DATA BELOW
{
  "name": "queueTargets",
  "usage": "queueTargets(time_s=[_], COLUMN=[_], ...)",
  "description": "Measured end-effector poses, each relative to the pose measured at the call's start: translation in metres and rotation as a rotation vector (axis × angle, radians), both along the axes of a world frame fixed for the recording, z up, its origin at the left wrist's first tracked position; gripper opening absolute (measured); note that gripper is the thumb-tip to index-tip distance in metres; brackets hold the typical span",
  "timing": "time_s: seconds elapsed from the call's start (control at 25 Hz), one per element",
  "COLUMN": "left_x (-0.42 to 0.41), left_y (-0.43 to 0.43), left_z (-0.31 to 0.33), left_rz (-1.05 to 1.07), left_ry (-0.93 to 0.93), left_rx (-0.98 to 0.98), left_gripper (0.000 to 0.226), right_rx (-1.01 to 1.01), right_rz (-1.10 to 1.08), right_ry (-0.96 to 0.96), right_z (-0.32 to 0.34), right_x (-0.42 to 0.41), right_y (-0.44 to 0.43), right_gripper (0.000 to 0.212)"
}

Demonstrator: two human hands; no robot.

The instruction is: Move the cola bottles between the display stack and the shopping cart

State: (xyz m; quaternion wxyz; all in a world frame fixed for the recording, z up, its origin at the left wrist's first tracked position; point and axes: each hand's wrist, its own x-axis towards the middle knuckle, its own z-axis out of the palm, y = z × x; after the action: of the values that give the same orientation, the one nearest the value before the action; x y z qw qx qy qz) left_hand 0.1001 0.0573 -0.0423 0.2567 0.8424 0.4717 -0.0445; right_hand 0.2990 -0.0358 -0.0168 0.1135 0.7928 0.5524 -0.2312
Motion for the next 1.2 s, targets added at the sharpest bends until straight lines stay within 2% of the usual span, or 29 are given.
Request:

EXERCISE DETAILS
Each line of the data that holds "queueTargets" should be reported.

SOLUTION BELOW
  "name": "queueTargets",
  "usage": "queueTargets(time_s=[_], COLUMN=[_], ...)",

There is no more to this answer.